Talk about fascinating lines of work: Ruth Marshall worked as an exhibit sculptor and fabricator at the Bronx Zoo for 14 years. There, she got to combine interests in art and the natural world and conservation. (Did you know that the real name for the Bronx Zoo is is the Wildlife Conservation Society?)
An Australia native with an MFA from Pratt, Ms. Marshall has knitted hides and skins that are accurate in detail and size. And if you put on your knitted hat and scarf and mittens right now, you can rush on down to the Hunterdon Museum for the last few days of Knitted-Knotted-Netted, on view through Jan. 24.

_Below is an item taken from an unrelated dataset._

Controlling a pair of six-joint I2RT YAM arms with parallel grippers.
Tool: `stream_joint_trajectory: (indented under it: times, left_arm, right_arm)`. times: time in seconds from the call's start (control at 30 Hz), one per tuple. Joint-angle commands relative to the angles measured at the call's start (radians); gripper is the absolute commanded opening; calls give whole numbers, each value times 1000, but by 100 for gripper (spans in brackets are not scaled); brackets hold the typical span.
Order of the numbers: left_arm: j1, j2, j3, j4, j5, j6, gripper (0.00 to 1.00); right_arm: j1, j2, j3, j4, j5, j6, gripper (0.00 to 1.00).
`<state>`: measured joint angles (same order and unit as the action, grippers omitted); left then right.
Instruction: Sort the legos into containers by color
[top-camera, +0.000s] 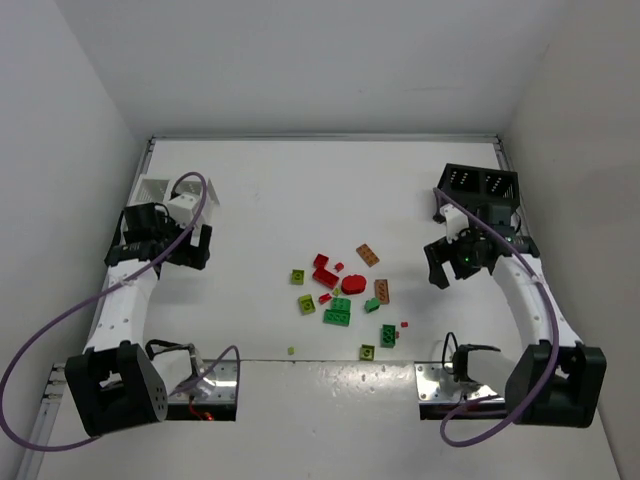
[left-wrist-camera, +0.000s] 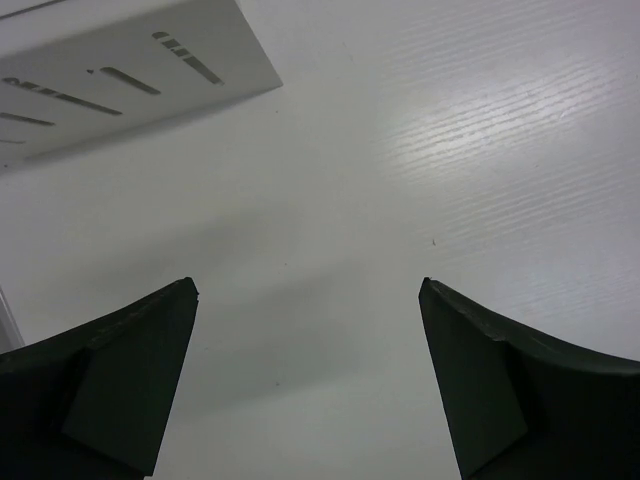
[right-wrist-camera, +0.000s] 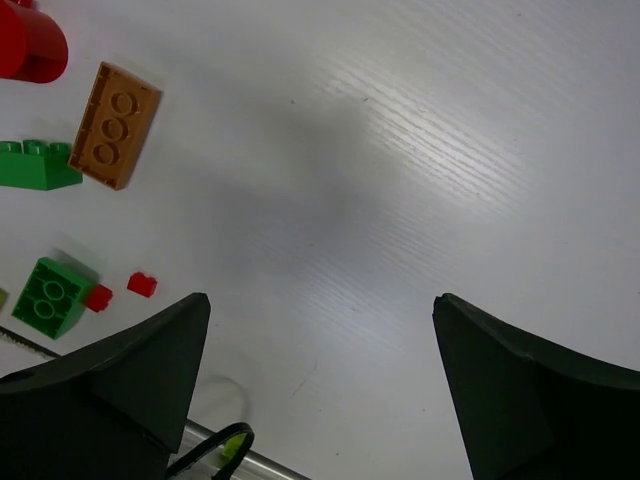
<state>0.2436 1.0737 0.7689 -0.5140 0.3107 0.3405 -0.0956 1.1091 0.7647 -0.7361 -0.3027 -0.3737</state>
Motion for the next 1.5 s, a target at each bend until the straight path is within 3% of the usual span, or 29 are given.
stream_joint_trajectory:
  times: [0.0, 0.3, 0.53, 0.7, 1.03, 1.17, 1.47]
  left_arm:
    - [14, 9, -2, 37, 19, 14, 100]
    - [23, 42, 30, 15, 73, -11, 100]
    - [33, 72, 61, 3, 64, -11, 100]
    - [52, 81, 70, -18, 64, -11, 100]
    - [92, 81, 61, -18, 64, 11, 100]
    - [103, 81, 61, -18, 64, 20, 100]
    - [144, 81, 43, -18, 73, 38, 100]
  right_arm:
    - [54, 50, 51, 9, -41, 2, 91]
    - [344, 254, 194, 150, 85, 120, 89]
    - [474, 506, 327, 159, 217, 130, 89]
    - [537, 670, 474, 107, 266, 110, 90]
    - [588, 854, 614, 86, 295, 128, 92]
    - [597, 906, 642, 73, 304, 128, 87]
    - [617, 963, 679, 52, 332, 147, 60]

Knitted, Knotted, Netted provides an opportunity to sample some recent art made with knitting, knotting and netting. These techniques with ancient lineages have had a resurgence in the art world through the creativity and ingenuity of contemporary artists. Each of these methods involves the looping of a thread or cord; this differentiates them from braiding and weaving, in which elements may interlace but not necessarily loop through each other.
Two-and three-dimensional artworks use not only plant and animal materials but also industrial and synthetic materials, creating looped structures never envisioned in earlier contexts. Such work is innovative and surprising, inspiring to practitioners of textile and fiber arts and intriguing to a broader audience. Among the artists in this exhibition are several celebrated practitioners whose work explores the fluid boundary between the traditionally defined categories of “art” and “craft.”
Artists: Karen Ciaramella, Abigail Doan, Pat Hickman, Kazue Honma, Ed Bing Lee, Norma Minkowitz, Ruth Marshall, Leslie Pontz, Ann Coddington Rast, Hisako Sekijima, Noriko Takamiya, and Carol Westfall.
In addition to the coral snake series of reptiles she knit for this exhibit — hung from the wall with care, each snake identified with a label — Ms. Marshall has knit “Ivy the Snow Leopard,” complete with glass eyes. Read a wonderful article about it here. Ms. Marshall considers her sustainable faux pelts desirable replacements for the destruction of endangered species.
The exhibit’s closing ceremony, Tying Up Loose Ends, takes place Jan. 24, 11 a.m.-4 p.m. There will be hands-on demonstrations and alpacas outside with a view of the beautiful Red Mill Museum — so pack up your knitting kneels and head to Clinton, a charming town with a main street along the banks of the South Branch of the Raritan River.